Già il terzo anno si volse, e or gira il quarto,
Che degli amanti suoi prendesi gioco,
Tutti di speme, e d’impromesse allatta,
Manda messaggi a tutti, ed altro ha in core.
Questo ancor non pensò novello inganno?
Tela sottile, tela grande, immensa,
A oprar si mise, e a sè chiamonne, e disse:
Giovani, amanti miei, tanto vi piaccia,
Poichè già Ulisse tra i defunti scese,
Le mie nozze indugiar, ch’io questo possa
Lúgubre ammanto per l’eroe Laerte,
Acciò le fila inutili io non perda,
Prima fornir, che l’inclemente Parca
Di lunghi sonni apportatrice il colga.
Non vo’, che alcuna delle Achee mi morda,
Se ad uom, che tanto avea d’arredi vivo,
Fallisse un drappo, in cui giacersi estinto.
Con simil fola leggermente vinse
Gli animi nostri generosi.
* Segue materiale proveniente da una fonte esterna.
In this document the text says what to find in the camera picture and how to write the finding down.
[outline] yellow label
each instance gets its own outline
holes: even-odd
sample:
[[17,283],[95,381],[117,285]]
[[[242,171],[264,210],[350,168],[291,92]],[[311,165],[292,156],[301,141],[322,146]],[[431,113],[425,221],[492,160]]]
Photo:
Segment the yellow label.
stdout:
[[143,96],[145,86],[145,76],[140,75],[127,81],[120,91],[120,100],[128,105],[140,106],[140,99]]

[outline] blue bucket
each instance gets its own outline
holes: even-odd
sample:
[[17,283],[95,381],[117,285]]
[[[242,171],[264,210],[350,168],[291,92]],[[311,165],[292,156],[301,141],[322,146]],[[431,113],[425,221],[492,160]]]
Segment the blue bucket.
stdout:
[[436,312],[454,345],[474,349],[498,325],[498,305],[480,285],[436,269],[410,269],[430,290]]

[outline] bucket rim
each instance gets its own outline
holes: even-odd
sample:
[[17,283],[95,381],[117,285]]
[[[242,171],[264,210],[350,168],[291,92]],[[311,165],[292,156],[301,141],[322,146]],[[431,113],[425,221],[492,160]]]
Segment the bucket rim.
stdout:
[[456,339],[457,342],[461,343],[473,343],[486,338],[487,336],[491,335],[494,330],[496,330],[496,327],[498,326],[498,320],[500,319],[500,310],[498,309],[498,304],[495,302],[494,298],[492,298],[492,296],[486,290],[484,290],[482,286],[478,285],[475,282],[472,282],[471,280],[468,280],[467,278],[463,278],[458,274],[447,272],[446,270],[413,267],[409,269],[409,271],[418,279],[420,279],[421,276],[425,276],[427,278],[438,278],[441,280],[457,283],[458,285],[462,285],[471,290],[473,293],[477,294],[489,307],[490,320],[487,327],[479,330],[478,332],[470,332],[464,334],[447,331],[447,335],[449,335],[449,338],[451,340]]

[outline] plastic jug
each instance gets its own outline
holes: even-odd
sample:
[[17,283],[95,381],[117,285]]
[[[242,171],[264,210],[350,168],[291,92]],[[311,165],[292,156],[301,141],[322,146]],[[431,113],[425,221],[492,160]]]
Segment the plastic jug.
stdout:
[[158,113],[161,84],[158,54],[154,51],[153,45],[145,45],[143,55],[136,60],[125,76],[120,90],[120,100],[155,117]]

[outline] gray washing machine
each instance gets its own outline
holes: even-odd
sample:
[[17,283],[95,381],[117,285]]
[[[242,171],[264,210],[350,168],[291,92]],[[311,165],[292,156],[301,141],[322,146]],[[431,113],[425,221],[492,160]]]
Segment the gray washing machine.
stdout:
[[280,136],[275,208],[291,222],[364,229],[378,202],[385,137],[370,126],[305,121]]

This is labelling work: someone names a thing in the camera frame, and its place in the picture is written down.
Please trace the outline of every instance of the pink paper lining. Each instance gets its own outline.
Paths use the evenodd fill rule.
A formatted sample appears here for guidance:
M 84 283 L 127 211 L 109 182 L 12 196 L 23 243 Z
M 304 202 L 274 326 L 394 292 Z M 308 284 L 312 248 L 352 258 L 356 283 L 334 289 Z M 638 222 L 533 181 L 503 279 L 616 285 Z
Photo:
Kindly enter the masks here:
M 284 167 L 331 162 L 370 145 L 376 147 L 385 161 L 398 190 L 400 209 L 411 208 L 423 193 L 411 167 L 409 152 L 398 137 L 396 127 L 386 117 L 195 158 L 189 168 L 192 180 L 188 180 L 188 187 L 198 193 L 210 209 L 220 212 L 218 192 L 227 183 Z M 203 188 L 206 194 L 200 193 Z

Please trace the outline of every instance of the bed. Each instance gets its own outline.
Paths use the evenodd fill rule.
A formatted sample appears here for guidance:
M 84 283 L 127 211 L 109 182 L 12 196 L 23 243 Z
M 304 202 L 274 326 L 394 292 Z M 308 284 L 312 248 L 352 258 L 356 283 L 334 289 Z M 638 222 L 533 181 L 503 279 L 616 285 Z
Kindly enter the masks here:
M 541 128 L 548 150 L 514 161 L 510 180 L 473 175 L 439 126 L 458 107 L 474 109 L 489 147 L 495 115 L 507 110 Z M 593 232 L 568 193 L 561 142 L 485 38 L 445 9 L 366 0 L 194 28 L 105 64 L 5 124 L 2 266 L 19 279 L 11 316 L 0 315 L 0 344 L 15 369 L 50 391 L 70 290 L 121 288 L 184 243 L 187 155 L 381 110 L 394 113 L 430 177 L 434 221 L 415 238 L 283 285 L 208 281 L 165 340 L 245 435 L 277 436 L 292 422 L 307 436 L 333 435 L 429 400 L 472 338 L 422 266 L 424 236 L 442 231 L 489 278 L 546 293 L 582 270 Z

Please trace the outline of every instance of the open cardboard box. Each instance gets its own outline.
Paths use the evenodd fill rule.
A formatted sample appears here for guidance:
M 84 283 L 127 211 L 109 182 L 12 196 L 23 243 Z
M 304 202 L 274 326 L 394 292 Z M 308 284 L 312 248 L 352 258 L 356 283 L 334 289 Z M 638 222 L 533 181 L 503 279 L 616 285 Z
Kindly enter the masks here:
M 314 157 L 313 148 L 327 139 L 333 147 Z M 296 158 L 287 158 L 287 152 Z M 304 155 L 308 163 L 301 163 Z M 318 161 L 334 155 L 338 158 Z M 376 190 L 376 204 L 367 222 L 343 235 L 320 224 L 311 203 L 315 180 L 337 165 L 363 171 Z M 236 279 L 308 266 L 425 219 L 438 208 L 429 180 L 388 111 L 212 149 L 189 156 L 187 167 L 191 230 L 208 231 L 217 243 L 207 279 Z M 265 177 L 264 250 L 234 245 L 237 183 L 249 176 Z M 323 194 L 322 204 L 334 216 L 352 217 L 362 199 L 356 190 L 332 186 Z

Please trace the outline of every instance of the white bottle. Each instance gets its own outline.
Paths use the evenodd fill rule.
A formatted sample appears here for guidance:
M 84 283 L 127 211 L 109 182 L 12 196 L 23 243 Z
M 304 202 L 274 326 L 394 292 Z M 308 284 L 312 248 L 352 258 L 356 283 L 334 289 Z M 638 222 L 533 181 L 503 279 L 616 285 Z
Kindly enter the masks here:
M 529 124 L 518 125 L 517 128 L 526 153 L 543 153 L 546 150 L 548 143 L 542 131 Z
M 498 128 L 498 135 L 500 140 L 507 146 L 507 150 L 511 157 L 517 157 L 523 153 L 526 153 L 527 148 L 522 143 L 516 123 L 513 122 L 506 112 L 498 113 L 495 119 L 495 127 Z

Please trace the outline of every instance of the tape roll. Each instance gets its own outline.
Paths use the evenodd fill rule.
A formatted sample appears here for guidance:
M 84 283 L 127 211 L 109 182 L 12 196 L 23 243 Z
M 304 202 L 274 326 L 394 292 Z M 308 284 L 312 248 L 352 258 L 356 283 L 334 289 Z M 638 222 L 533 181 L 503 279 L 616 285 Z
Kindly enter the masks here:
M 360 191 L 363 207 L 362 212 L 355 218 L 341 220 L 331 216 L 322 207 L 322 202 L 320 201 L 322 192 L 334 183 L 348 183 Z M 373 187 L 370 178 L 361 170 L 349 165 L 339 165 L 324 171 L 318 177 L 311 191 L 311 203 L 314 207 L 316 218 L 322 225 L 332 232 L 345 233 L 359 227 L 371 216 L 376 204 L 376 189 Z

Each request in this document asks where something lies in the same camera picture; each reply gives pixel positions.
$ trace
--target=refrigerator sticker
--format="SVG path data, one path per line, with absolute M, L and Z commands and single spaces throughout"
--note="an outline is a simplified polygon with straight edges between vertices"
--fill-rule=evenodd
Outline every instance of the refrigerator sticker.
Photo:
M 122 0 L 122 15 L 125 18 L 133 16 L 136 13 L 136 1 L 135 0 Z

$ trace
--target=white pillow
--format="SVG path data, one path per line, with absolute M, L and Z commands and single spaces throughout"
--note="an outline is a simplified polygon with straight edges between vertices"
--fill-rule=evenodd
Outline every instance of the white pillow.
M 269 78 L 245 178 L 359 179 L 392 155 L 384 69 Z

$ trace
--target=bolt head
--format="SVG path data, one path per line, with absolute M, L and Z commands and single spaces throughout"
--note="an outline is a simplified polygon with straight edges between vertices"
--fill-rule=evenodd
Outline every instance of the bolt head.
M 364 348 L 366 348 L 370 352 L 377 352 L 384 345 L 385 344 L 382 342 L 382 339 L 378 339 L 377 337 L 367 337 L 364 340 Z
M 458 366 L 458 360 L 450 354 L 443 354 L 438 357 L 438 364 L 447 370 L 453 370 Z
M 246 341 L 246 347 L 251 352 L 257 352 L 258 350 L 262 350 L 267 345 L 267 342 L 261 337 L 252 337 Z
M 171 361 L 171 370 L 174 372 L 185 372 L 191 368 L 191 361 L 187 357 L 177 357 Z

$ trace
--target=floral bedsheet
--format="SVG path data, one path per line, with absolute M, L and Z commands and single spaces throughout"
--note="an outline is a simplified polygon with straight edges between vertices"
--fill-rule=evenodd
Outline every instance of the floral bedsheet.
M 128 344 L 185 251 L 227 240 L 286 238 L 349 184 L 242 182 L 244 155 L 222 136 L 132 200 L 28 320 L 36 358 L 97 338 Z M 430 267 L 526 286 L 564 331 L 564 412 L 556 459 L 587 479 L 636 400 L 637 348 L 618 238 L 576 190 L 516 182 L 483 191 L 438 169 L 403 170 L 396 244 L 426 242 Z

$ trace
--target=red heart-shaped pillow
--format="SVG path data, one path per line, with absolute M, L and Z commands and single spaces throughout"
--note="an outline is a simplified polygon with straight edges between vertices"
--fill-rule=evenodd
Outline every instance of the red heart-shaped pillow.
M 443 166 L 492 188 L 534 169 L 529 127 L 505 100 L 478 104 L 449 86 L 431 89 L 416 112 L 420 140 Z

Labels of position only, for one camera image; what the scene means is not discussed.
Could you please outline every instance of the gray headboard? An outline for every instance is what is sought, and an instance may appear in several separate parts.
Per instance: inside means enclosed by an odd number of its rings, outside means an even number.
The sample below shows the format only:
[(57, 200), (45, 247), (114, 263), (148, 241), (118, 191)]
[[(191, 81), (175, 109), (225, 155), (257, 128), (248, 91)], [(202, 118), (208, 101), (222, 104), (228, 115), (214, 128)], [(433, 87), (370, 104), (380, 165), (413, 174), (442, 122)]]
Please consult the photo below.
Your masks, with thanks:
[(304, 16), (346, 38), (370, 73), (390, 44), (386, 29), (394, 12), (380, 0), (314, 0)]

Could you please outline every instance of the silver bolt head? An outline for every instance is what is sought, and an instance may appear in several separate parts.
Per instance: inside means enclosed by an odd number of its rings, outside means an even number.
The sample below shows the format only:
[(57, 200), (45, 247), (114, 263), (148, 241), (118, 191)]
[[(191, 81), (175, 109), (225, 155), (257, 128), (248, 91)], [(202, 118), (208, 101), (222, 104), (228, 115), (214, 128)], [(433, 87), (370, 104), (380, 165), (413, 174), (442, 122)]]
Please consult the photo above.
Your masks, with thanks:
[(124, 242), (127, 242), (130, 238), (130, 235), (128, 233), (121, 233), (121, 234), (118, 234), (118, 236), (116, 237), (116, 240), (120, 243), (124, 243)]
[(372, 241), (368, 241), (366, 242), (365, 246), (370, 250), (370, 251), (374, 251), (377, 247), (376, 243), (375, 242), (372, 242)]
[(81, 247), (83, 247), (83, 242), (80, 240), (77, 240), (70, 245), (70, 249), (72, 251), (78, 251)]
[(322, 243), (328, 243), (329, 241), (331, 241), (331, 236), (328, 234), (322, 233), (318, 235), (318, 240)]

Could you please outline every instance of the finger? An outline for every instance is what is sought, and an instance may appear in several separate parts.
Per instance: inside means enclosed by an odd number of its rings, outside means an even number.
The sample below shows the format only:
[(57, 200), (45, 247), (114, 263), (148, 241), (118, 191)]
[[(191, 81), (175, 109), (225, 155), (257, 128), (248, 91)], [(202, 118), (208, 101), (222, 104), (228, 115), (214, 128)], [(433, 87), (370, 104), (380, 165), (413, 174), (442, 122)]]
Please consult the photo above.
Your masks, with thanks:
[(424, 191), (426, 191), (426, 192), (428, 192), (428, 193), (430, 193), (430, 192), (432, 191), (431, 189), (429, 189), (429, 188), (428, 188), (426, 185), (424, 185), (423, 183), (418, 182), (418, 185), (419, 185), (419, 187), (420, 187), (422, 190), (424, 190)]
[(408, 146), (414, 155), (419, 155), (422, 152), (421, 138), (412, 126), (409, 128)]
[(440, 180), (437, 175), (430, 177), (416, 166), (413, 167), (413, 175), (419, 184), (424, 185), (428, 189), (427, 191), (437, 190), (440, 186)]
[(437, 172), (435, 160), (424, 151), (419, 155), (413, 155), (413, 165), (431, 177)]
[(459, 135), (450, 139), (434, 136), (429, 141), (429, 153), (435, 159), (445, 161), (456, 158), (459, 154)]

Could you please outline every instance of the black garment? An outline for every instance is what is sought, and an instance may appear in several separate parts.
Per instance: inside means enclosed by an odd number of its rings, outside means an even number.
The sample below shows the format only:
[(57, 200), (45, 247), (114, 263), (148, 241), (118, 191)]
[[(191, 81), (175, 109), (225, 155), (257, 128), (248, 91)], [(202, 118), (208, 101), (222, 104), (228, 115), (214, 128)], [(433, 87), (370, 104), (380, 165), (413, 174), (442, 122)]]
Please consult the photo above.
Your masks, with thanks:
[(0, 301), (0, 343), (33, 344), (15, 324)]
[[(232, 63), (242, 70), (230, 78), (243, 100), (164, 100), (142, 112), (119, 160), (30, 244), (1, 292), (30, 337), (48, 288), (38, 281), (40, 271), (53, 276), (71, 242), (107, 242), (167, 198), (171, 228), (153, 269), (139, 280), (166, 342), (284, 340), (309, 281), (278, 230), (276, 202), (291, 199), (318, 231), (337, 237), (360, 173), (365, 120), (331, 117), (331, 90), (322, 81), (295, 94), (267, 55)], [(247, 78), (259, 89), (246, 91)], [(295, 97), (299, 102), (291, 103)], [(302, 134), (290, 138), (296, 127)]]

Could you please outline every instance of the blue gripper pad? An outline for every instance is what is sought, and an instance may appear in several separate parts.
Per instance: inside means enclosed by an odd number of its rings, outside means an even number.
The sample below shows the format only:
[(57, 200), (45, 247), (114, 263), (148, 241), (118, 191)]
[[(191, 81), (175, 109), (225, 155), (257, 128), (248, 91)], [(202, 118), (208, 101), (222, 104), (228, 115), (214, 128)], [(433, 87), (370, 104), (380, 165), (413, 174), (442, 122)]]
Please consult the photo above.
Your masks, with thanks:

Intanto,
Finchè il giorno splendea, tessea la tela
Superba; e poi la distessea la notte
Al complice chiaror di mute faci.
Così un triennio la sua frode ascose,
E deluse gli Achei. Ma come il quarto
Con le volubili ore anno sorvenne,
Noi, da un’ancella non ignara instrutti,
Penelope trovammo, che la bella
Disciogliea tela ingannatrice: quindi
Compierla dovè al fin, benchè a dispetto.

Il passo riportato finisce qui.